* **What is being asked**
Where a line of the material contains the string "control", copy that line.

* **Entries provided**
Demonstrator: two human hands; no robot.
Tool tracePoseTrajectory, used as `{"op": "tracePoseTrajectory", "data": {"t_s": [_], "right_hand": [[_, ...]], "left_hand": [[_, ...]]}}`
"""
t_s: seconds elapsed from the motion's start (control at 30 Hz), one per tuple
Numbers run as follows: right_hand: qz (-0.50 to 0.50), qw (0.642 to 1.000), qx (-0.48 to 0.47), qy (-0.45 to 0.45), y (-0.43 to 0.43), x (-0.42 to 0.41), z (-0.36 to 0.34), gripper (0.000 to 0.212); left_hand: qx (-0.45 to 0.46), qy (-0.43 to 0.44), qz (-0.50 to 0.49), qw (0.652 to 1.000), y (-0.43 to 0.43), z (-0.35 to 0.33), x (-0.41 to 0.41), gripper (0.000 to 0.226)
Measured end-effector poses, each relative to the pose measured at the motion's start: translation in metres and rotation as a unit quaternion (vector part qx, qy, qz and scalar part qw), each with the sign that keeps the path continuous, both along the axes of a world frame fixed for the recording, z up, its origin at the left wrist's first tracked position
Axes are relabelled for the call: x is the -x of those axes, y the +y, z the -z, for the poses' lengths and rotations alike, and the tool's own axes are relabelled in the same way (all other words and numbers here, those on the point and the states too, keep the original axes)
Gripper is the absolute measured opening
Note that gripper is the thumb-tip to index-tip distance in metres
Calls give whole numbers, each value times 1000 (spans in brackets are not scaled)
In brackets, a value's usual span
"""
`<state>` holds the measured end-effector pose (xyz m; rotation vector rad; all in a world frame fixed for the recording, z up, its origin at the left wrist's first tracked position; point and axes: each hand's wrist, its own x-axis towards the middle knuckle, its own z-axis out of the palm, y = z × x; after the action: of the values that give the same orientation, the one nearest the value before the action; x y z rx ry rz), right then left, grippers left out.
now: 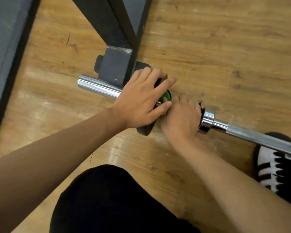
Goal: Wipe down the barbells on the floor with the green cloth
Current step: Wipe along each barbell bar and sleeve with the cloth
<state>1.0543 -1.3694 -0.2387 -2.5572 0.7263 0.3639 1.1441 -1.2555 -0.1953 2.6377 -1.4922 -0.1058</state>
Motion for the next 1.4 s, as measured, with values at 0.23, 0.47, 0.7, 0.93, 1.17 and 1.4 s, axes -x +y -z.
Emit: {"op": "tracePoseTrajectory", "data": {"t_s": [0.23, 0.47, 0.7, 0.93, 1.17, 1.4], "right_hand": [[-54, 997, 41, -43, 28, 65, 7, 40], [-23, 999, 32, -9, 24, 26, 6, 35], [-101, 994, 23, -20, 26, 39, 5, 36], [-118, 981, 80, -132, 28, 74, 19, 45], [9, 993, 75, -91, 11, 21, 20, 36], [-16, 972, 146, -181, 9, 34, 40, 56]], "left_hand": [[24, 30, 5, 999, 16, 0, 21, 74], [-1, 74, 42, 996, 49, 3, 48, 70], [41, 81, -8, 996, 41, 11, 45, 73], [-20, -3, -41, 999, 17, 4, 17, 73], [44, -12, -1, 999, 21, 15, 40, 80], [108, 37, -46, 992, 4, 17, 15, 73]]}}
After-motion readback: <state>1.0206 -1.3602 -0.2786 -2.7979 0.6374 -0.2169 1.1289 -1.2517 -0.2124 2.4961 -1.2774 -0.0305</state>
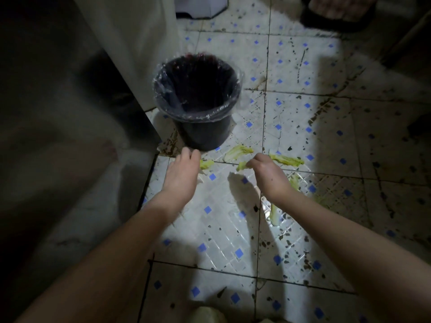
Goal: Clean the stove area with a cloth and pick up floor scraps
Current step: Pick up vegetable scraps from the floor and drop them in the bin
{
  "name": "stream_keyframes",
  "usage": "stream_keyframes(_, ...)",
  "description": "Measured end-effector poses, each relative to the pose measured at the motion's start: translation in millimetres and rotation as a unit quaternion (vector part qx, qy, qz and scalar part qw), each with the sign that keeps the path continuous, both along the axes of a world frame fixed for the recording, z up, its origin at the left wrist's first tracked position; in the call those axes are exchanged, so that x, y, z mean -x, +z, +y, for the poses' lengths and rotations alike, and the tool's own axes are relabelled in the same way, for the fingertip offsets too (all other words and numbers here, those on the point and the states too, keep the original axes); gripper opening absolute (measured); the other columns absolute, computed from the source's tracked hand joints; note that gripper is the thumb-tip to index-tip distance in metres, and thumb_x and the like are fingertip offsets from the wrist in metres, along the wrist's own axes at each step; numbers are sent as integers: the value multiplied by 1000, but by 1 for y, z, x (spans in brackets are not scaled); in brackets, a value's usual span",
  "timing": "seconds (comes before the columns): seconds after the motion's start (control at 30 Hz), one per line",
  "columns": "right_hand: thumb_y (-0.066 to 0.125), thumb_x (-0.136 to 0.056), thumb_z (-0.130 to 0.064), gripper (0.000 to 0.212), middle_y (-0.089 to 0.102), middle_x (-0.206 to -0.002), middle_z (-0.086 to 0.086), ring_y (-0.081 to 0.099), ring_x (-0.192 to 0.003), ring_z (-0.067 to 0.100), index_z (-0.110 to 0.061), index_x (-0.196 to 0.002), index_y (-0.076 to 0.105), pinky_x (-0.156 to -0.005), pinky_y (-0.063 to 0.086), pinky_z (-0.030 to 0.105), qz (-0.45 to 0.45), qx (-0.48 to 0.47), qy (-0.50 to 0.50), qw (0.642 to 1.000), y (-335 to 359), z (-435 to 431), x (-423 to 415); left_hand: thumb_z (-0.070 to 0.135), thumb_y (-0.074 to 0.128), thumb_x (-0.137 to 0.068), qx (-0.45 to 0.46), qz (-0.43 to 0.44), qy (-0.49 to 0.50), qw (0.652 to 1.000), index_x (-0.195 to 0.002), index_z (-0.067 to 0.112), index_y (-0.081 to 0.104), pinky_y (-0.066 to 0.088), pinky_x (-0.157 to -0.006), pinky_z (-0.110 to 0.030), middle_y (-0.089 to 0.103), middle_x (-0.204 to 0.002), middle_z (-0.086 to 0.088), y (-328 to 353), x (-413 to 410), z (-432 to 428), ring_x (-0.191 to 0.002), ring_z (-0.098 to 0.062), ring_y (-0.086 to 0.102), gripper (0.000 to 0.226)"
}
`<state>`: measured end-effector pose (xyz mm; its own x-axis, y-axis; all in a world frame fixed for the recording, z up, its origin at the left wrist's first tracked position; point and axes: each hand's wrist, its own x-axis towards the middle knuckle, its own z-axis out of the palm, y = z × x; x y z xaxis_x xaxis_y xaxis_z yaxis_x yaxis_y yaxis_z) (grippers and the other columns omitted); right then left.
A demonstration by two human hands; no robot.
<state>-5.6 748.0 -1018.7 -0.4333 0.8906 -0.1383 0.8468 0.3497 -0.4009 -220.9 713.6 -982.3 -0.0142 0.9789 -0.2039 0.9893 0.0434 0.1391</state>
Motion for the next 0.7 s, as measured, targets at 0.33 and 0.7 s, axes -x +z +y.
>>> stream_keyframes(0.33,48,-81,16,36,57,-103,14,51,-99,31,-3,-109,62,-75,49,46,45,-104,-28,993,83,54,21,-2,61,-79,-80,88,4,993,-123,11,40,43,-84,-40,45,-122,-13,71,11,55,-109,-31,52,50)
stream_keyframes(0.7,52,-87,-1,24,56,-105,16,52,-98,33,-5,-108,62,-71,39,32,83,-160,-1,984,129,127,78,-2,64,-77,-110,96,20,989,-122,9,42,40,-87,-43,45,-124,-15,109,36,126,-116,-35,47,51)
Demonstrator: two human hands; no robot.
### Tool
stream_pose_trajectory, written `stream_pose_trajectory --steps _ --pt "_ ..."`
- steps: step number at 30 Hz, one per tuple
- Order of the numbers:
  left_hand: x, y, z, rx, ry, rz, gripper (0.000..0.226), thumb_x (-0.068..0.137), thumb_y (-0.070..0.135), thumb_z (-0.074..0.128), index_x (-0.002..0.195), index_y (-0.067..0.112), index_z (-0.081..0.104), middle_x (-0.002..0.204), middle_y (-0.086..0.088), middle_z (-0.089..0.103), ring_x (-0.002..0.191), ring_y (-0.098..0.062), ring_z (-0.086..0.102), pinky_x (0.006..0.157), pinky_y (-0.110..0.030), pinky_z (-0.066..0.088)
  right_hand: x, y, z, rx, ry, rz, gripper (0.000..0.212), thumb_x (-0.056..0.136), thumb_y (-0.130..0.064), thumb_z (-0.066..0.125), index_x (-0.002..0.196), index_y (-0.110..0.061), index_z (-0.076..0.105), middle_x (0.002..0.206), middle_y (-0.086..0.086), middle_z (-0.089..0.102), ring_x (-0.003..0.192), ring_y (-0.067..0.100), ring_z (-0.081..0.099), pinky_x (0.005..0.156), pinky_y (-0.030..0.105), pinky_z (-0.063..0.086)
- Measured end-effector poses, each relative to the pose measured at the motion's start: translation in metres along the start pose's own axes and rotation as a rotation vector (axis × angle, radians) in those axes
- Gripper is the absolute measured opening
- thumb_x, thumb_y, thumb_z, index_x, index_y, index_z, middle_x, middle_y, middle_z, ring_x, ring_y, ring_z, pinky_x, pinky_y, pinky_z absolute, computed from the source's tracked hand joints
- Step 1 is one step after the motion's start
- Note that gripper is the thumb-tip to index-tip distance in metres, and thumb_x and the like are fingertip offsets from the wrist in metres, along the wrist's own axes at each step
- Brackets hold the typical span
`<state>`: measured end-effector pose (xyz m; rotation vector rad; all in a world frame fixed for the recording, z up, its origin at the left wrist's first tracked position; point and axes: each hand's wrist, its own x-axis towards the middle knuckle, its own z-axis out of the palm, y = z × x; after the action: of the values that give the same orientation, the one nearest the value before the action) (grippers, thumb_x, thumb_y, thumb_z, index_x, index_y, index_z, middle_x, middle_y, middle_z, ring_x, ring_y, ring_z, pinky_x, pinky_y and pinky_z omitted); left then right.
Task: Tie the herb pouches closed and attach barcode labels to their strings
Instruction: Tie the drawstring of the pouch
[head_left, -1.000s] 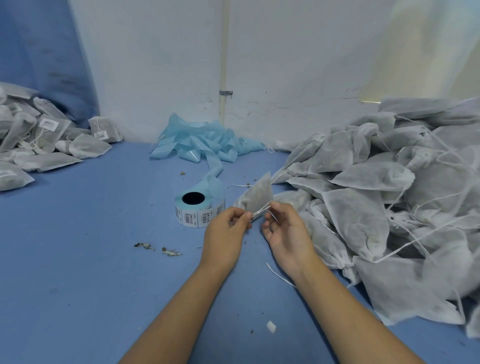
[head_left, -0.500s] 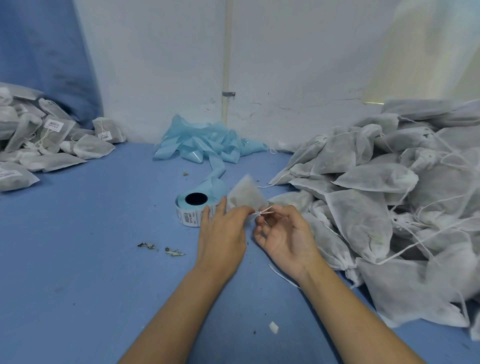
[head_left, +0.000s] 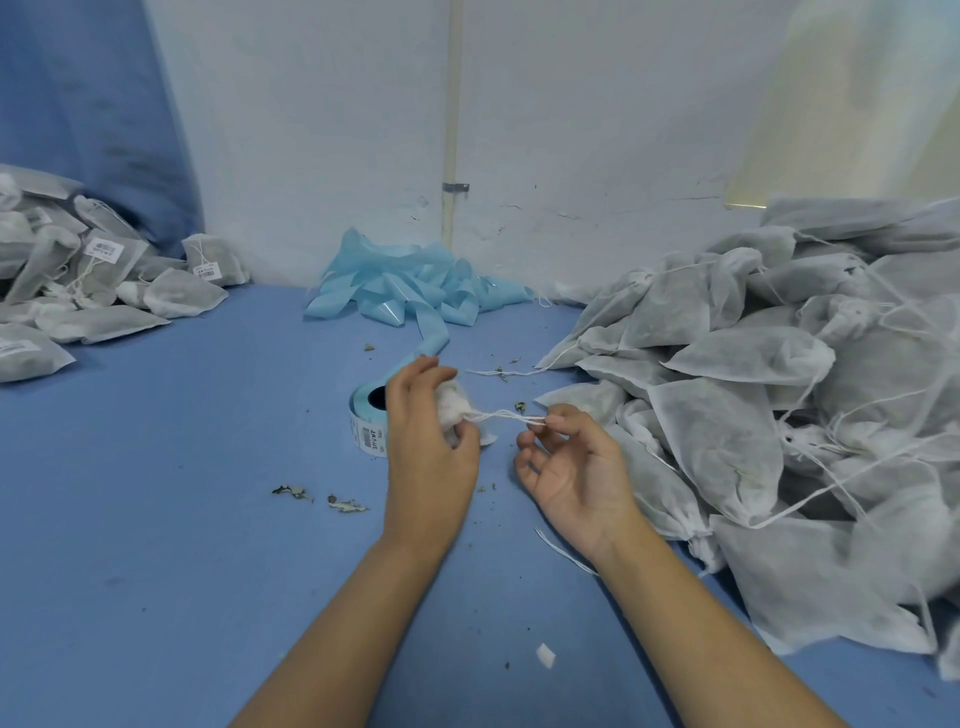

* **Task answer**
t_s: seconds elapsed from the motion's start (control at 30 Hz), one per tuple
  "timing": "seconds (comes before the columns): seconds after the motion's start (control at 30 Hz), one per line",

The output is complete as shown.